[Data to examine Boundary: Start]

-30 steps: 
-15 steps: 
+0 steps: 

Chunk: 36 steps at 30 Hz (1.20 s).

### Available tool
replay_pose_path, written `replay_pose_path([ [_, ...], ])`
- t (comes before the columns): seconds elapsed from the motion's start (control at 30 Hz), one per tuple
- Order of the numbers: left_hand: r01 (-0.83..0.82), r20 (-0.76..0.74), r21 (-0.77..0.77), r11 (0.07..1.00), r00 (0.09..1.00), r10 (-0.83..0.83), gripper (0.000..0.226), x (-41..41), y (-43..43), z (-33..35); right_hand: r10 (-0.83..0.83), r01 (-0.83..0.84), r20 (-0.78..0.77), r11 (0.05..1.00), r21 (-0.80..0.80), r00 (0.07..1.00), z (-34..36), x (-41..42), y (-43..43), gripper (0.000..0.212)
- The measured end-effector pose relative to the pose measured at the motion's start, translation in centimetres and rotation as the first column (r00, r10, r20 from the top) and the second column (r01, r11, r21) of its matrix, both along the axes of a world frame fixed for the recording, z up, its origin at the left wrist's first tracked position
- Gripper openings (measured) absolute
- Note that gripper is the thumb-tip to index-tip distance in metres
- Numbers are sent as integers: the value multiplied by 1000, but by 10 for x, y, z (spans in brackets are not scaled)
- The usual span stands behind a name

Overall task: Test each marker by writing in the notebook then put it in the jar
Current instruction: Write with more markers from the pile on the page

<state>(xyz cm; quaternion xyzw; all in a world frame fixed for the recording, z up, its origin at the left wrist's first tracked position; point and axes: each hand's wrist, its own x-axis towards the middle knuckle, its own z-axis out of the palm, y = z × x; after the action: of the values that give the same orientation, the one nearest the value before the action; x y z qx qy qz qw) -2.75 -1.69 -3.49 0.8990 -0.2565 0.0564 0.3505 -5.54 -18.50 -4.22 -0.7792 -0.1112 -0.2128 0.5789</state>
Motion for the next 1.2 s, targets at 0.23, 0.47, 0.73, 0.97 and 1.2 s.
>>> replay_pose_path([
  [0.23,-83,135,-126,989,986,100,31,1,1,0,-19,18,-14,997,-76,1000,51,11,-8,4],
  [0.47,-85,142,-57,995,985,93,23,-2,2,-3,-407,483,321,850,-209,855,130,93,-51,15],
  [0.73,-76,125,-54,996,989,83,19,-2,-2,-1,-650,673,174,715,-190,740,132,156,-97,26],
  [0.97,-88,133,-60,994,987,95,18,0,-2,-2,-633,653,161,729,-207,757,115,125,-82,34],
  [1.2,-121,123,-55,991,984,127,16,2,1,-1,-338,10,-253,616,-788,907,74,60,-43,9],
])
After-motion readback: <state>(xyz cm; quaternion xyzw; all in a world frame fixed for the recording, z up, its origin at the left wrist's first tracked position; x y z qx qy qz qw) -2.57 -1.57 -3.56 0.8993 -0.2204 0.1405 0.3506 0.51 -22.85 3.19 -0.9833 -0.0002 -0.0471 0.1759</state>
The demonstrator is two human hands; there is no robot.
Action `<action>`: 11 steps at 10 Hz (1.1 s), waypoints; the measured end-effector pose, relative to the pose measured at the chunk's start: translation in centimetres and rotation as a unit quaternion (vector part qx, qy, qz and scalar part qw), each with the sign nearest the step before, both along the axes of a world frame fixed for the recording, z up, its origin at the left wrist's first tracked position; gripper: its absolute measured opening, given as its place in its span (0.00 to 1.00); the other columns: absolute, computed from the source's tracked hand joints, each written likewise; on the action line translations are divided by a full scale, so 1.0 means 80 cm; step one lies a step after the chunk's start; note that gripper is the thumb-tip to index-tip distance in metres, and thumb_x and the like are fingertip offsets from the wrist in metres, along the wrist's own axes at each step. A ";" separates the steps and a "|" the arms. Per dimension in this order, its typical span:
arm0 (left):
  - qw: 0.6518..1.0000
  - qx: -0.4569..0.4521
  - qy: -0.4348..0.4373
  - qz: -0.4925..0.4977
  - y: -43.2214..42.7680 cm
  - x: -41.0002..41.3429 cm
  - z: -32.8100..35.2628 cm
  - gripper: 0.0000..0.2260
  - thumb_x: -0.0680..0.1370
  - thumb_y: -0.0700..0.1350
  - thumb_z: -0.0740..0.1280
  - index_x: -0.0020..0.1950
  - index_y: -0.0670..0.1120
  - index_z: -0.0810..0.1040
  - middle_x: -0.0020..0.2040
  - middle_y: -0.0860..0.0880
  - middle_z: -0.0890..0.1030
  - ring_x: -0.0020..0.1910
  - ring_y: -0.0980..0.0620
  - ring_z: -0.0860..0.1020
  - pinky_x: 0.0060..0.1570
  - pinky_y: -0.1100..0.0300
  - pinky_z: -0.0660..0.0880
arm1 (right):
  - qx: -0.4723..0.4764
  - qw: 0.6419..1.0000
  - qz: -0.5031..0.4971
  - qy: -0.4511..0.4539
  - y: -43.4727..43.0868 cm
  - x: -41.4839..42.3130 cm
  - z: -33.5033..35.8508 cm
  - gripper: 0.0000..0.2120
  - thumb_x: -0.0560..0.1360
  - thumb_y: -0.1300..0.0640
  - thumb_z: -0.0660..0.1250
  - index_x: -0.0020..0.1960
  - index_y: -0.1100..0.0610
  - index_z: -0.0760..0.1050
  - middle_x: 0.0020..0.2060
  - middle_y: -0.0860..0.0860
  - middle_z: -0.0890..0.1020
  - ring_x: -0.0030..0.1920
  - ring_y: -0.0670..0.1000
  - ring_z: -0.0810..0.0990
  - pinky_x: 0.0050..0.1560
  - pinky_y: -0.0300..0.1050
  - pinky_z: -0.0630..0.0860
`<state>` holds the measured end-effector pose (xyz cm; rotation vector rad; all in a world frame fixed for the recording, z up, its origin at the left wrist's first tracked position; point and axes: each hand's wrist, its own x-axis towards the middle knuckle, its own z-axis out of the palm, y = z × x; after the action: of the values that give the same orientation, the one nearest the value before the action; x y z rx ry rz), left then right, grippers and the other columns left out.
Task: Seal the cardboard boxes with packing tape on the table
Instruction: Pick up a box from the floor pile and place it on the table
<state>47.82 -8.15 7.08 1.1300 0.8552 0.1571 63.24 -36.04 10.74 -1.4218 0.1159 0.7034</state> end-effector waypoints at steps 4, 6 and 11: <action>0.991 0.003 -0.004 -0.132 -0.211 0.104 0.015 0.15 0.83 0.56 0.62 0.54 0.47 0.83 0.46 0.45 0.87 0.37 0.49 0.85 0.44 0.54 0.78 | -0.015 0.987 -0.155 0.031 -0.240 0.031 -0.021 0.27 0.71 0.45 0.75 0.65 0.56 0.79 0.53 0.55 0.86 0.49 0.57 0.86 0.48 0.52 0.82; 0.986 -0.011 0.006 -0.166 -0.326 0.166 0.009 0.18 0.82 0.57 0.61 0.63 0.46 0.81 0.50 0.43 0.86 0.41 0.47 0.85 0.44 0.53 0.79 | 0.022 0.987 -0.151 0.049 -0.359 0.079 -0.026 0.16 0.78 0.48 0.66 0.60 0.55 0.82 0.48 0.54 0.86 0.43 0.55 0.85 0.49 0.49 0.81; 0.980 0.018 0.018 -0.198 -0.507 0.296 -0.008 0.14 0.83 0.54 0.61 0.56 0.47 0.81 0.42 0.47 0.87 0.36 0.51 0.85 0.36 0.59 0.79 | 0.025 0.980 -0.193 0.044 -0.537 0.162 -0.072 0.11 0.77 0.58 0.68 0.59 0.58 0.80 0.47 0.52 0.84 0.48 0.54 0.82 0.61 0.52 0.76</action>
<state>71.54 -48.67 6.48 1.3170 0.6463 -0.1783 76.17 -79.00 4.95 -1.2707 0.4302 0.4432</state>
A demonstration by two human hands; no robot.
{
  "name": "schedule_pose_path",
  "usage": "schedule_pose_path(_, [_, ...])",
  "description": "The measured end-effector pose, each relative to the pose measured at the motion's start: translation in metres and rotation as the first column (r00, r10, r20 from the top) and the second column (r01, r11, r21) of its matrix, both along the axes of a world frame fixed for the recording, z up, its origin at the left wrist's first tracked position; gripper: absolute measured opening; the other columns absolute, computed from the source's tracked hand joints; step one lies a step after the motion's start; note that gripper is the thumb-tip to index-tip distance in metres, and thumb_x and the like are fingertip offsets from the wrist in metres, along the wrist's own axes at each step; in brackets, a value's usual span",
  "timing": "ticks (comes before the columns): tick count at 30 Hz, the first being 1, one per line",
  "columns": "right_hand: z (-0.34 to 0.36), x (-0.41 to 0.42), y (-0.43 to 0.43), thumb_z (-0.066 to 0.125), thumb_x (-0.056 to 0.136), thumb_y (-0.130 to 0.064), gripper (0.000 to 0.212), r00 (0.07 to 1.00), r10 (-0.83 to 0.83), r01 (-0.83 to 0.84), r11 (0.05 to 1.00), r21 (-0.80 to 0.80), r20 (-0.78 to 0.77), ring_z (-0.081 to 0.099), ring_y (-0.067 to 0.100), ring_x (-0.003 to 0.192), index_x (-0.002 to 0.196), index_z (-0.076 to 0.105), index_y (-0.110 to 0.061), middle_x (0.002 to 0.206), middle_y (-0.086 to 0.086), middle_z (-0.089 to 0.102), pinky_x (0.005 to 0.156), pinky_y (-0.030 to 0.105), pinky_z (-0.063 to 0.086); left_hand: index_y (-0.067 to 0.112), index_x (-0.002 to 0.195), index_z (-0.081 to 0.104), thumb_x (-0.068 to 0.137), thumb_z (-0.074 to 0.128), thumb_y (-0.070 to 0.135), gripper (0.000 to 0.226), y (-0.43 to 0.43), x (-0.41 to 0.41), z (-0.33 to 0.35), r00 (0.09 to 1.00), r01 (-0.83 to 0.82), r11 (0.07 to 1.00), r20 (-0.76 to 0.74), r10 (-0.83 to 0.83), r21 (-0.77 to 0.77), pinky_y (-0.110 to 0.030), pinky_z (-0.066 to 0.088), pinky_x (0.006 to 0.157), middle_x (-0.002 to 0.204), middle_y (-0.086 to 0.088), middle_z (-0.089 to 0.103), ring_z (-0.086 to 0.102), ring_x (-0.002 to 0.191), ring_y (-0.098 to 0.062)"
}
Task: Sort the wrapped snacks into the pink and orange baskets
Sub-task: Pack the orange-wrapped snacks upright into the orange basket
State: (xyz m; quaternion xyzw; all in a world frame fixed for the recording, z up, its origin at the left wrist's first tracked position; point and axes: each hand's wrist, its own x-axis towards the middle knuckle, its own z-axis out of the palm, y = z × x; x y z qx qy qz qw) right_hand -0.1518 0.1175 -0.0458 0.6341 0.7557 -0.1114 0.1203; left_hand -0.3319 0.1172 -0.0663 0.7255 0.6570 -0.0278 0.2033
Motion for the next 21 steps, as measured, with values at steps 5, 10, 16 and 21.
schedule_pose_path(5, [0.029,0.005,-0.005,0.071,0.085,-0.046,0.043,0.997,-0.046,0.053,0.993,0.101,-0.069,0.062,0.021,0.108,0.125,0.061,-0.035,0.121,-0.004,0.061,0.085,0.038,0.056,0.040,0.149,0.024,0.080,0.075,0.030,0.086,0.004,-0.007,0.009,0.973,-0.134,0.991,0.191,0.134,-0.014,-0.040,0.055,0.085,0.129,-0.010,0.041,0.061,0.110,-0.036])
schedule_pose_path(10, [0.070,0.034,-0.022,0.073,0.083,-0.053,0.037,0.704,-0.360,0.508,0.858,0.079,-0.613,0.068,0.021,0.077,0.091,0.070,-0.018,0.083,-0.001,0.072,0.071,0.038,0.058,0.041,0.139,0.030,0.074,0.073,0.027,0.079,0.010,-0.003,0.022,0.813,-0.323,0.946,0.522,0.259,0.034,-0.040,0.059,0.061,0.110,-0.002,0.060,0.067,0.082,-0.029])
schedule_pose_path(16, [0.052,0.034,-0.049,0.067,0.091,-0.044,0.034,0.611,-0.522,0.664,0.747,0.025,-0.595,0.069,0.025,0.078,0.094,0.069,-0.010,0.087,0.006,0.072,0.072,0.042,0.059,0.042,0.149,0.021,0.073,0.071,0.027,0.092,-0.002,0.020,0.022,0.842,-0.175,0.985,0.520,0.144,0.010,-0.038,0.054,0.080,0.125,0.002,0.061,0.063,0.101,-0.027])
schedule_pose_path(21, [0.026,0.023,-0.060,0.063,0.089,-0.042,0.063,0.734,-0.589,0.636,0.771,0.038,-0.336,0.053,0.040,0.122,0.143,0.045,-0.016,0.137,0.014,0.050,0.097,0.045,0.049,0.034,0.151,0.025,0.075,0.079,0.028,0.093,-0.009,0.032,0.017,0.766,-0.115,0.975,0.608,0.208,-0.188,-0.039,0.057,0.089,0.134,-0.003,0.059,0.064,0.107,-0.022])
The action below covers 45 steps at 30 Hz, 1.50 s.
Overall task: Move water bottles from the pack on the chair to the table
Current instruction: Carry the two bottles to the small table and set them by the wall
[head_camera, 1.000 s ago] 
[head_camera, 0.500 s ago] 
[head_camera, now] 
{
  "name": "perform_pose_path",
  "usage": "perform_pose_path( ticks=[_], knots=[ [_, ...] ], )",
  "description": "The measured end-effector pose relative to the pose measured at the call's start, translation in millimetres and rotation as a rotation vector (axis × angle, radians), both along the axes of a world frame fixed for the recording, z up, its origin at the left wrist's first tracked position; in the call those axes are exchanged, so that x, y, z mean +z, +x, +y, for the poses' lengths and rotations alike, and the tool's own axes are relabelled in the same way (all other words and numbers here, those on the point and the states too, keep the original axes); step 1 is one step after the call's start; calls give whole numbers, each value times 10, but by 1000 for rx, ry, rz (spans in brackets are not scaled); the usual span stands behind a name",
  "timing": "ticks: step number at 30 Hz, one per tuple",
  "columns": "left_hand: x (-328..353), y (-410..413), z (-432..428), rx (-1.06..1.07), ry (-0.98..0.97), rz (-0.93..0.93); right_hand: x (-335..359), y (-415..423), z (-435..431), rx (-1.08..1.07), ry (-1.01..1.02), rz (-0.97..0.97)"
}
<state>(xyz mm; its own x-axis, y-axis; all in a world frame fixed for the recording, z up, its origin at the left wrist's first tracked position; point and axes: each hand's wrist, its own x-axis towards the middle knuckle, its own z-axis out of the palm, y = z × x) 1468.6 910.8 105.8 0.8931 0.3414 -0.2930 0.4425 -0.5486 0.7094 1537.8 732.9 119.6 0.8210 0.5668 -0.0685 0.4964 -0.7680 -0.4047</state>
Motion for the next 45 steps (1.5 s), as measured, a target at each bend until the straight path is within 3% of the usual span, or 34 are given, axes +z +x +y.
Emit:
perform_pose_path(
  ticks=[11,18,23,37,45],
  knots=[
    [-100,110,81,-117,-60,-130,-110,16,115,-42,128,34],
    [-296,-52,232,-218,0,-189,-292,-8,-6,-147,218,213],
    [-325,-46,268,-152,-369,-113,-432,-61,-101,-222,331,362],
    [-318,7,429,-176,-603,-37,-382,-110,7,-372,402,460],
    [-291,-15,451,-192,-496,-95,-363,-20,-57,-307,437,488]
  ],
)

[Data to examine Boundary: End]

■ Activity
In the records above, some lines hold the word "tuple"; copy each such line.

■ Task solution
- t (comes before the columns): seconds elapsed from the motion's start (control at 30 Hz), one per tuple
  "timing": "ticks: step number at 30 Hz, one per tuple",

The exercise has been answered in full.